Examining Evazam’s coded documents, the only thing Tash could decipher was that he’d been working on one element of something called Project Starscream. Zak became ill with a high fever, and no one on the ship really knew what to do, so they made for the closest advanced hospital, an Imperial medcenter on Ghobindi. Ghobindi was blockaded by the Empire, but they let The Shroud land and Zak was put in a bacta tank. A doctor, Hoole’s friend, gave her an injection that was supposed to protect her from that disease - subsequently Tash felt increasingly off and irritable and grew strange rashes. Gradually she became acquainted with slimy blob monsters, suspicious Imperials, and a fugitive Wedge Antilles.
On a whim she tried using “STARSCREAM” as the password to a restricted computer and *it got her in* and let her see more fishiness. Fighting back peculiar rage and exhaustion, trying to ignore the rashes and lumps appearing on her arm, Tash used that same password to get into restricted areas of the facility and found that the blob monsters were ex-people transformed by an engineered virus which they passed on to anyone they touched. She also found that the doctor who had met Hoole was another shapeshifting alien passing as human, and Hoole and the real doctor were both imprisoned.
The shapeshifter - Borborygmus Gog - hinted at sinister plans, complained that Tash and co had been ruining said plans, and revealed that he’d injected her with the blob virus which was now taking over. It encouraged an irritable emotional state in victims, which helped it to thrive.
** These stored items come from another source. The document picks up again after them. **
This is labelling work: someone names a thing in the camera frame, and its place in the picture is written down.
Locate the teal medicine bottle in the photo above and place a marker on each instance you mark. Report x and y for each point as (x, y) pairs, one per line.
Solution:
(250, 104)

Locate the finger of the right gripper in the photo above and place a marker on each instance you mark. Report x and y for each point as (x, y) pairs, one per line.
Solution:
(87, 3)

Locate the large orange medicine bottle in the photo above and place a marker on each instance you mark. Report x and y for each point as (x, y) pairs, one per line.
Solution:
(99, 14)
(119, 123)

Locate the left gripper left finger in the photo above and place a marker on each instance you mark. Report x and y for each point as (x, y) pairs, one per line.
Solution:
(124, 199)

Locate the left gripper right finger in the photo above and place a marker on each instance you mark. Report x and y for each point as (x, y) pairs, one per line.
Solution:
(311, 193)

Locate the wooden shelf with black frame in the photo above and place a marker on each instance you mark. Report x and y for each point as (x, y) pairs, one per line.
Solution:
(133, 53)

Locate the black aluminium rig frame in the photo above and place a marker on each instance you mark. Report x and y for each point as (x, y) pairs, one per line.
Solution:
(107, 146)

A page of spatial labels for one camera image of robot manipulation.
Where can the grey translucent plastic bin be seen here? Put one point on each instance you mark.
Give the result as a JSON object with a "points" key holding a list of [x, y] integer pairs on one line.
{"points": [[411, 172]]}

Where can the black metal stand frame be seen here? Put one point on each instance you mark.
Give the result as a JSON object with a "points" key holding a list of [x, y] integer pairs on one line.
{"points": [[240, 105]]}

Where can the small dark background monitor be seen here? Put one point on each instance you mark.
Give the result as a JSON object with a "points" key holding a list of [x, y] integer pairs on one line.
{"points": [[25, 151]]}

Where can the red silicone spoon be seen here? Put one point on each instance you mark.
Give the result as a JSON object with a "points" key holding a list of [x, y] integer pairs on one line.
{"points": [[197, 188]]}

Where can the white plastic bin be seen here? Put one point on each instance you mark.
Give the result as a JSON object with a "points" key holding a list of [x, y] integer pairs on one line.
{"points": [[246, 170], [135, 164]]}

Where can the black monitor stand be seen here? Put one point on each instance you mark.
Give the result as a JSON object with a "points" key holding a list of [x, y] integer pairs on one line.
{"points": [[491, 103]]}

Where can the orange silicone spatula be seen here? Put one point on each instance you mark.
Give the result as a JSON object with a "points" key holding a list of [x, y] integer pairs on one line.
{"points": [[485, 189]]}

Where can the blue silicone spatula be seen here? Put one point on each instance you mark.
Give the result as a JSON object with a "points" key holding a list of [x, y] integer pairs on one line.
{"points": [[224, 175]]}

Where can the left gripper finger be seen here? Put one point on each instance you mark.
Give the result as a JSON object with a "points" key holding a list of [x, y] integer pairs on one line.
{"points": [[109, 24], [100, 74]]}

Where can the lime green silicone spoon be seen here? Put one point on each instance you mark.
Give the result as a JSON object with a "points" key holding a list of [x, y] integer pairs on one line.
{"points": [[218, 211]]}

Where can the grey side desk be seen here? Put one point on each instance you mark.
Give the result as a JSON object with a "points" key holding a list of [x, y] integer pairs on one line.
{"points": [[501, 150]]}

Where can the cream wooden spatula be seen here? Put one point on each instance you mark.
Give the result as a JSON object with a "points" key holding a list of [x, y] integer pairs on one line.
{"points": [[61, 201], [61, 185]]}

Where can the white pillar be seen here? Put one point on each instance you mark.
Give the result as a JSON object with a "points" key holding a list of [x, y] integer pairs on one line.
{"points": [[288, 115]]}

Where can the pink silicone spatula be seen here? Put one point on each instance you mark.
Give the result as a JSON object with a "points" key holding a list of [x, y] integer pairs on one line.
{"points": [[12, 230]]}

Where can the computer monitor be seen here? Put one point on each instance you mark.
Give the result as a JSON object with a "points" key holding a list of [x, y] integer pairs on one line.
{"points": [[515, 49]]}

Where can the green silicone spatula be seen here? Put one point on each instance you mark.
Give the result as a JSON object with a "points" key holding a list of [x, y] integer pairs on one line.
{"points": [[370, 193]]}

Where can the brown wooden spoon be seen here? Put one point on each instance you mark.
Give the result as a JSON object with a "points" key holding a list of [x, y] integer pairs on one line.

He muahaha’d off as she started to succumb, but she was able to calm her mind and subdue the infection through the Force for long enough to release her uncle, who then was able to wrap up the plot and help the real doctor cure her and make the antidote widely known, so that the virus became basically useless as a weapon. Wedge helped them escape the watching Imperial presence.
Some time after that Hoole sent Tash, Zak, and Deevee to Hologram Fun World, a theme park, so they could be safe while he did more secret stuff. They met Lando Calrissian, enjoyed themselves, and angsted over holos of Alderaan. Then Zak saw Gog in an attraction called the Nightmare Machine which was supposed to bring worst fears to holographic life in a kind of game. Tash went in with him and the “machine” - really a telepathic creature - trapped them in a kind of dream that they were still tooling around the park. Tash had a sense that things weren’t right, couldn’t figure it out, and thanks to the Force kept repeating “One of us must die” for no reason she could tell, more insistently as the “days” passed.
They started being repeatedly attacked and betrayed. Tash handled a lightsaber but was too afraid to use it, shaking her confidence. Eventually they figured out that it was a dream and remembered that the game was to realize and face one’s worst fear, and then it would end. Each sibling’s worst fear was surviving the death of the other, so Zak killed himself in the dream. They both woke up, having been under for only a few hours. Lando saved them from Gog’s creature, they were all captured by Gog’s stormtroopers, and Hoole saved them.
In the days and weeks after this Tash, Zak, Hoole, and Deevee found themselves pursued by Imperial forces. Forceflow wanted to meet them on an ancient Jedi-aligned space station called Nepis 8, but they didn’t go there until after visiting Jabba the Hutt and being given similar advice. Forceflow himself was there, as well as a lot of treasure hunters, and a Jedi ghost. Only Tash could perceive the ghost, but very vaguely at first; as time went on she continued trying to figure out what the vague sense of unease and being watched meant, and started to hear and see him with increasing clarity. She had a brief experience of the Force expanding her mind and making her aware of the greater galaxy it encompassed, but this terrified her and she closed down.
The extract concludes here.